Almost all of the Indian representatives gave their talks in Hindi. The conference took place at Śravaṇabeḷagoḷa, in Karnataka, but hardly a word of Kannada was spoken: Hindi is now the “link language” among Indian academics, at all but a few places. All of the European and American representatives (including me) gave their talks in English.
This would be fine, if we could actually understand each other. But I know that not all of the English speakers knew Hindi well enough to follow the talks in Hindi, and vice versa. This is a problem: we have two communities of scholars working on Indian thought (in this case, primarily Jain thought) and essentially not talking to each other, not reading each others’ scholarship, etc. What is worse, it can sometimes seem like these two communities don’t particularly want to talk to each other, as if the concerns of one community were alien to the concerns of the other. I am sure that this is not the case—I am sure, in other words, that everyone is fully aware that each community of scholars has its own traditions, its own set of core questions, its own way of thinking about and talking about certain topics—but this situation is a powder-keg for the kinds of culture-wars (or “battles”) that have been erupting in the last couple of years, which are based on the premise that real scholarly conversation across cultural boundaries is either impossible or undesirable.
When I began my PhD program, my supervisor required me to learn Hindi, since it has now become a sine qua non for working in India with Indian colleagues. I wonder: how many students of Indian philosophy, who are not from India, learn modern Indian languages? How important do you, reader, think it is? What do we miss (or not miss?) by conducting the vast majority of our conversations in English? What have been your own experiences in multilinguistic contexts? How can we try to improve the situation?
You are raising such an important point, Dr. Oilett. I myself took the PhD in Religious Studies at UIowa. I had to learn Hindi, Sanskrit, and German as did all of my colleagues in the Indian Studies program of the department.
It seems like it would be impossible to do research without having some South Asian linguistic skills. How would a person even finish a dissertation?
I think the issue isn’t being competent in Indian languages per se: we all understand that a specialist in Indian philosophy needs to know Sanskrit, and a comparativist benefits greatly from it too. The question is whether we need to know modern Indian languages – and in this case specifically Hindi.
It’s an interesting question – in part because this post is the first time I’ve ever seen it raised. When I was in grad school, there was significant discussion of the languages one needs to read modern scholarship – but other than French and German, the other modern language that came up was Japanese. In part this has to do with India’s particular modern history, with English the lingua franca for two hundred years. I wonder if a similar conference thirty years ago would have had a Hindi “track” the way this one did – it’s my understanding that Hindi has started to become more of a lingua franca in India because of the spread of Hindi films, but that this is a relatively recent phenomenon.

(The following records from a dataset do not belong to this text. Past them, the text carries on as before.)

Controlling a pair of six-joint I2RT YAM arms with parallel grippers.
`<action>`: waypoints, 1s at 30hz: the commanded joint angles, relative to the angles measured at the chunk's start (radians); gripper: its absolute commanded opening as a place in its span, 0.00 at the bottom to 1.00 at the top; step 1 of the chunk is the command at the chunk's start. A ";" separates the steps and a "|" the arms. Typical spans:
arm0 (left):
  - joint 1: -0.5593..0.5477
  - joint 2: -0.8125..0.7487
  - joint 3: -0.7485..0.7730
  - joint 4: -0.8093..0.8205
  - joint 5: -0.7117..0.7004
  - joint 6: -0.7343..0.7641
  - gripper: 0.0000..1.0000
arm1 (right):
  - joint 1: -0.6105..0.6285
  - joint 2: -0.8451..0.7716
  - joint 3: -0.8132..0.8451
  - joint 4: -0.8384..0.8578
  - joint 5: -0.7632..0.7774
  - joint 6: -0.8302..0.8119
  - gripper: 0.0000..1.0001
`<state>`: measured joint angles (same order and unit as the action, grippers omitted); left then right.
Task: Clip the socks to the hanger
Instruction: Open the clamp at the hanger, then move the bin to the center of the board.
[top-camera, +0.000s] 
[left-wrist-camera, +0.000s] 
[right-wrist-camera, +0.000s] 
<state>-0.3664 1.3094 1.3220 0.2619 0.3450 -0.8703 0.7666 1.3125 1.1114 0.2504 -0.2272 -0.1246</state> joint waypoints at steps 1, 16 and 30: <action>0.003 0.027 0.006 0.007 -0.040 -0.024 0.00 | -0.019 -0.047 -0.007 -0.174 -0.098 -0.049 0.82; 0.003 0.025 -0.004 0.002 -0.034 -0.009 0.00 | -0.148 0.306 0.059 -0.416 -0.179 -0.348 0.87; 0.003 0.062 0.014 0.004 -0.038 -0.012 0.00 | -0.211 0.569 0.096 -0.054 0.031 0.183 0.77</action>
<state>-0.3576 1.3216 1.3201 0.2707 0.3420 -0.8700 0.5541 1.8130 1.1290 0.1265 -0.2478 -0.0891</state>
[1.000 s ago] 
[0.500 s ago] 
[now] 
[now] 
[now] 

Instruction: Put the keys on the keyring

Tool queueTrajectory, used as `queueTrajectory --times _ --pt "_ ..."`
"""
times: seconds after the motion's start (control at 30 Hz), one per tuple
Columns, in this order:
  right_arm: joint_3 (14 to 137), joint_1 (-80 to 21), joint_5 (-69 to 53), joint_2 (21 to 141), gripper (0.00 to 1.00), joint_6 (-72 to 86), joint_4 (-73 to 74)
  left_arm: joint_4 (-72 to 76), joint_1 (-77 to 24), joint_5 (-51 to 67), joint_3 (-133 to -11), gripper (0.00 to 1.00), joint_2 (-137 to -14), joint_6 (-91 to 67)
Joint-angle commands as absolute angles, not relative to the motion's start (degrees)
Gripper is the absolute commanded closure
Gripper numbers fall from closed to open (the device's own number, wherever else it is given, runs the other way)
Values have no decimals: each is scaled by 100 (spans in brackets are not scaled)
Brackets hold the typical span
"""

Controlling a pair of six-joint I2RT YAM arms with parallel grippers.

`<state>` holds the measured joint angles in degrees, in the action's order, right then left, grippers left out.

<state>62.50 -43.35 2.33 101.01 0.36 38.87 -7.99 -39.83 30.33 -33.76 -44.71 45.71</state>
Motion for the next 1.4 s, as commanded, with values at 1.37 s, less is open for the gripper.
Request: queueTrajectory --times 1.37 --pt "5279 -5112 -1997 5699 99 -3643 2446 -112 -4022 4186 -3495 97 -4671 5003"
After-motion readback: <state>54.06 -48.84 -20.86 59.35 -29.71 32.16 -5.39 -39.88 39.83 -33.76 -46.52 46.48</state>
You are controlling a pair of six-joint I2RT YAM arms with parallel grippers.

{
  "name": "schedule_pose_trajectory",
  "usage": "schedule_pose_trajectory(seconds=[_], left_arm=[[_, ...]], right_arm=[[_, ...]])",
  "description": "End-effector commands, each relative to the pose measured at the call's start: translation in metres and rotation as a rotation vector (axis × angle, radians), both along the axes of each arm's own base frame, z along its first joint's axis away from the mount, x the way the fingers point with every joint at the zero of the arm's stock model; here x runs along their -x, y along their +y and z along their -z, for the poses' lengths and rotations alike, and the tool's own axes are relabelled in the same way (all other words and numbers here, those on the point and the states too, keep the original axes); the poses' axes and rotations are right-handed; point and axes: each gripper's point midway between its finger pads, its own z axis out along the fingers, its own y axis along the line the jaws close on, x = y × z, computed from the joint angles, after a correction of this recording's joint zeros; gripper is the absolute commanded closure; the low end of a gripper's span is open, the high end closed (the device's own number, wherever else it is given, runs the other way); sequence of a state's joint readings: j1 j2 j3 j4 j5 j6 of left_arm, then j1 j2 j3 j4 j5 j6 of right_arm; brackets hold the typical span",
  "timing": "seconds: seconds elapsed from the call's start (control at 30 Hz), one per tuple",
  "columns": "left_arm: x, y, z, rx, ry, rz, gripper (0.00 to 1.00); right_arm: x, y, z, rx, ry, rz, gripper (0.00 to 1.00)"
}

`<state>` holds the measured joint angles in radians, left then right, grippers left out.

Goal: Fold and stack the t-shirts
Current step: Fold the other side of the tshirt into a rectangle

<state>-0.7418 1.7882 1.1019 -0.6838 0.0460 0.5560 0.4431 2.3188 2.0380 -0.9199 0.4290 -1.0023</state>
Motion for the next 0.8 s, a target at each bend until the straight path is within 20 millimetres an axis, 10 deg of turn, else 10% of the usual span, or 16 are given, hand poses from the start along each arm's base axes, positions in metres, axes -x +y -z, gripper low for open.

Isn’t this part of the more general problem of Anglophone scholars implicitly assuming or explicitly thinking that if something has not been written or said in English, then it is not worth reading or listening to it?
(I see that in the case of India, it is more than weird to de facto refuse to listen to contemporary Indian scholars and personally I am happy to have the chance to refresh my Hindī)
Elisa, yes, of course, but in this case I think we might broaden the category to ‘Europhone.’ And yes, individuals can feel bad for not knowing Indian languages well enough (as I often do), or congratulate themselves for knowing them as well as they do, but I wonder what steps are being taken, or could be taken, to stop the conversations from drifting further apart. One possibility would be to simply insist that these conversations happen in English, since people are “supposed to” know it anyway; another would be to accommodate Hindi speakers by forcing ourselves to speak and write in Hindi more often (and forcing our students to learn it); and a third option would be to use Sanskrit, which is maybe less crazy than it sounds.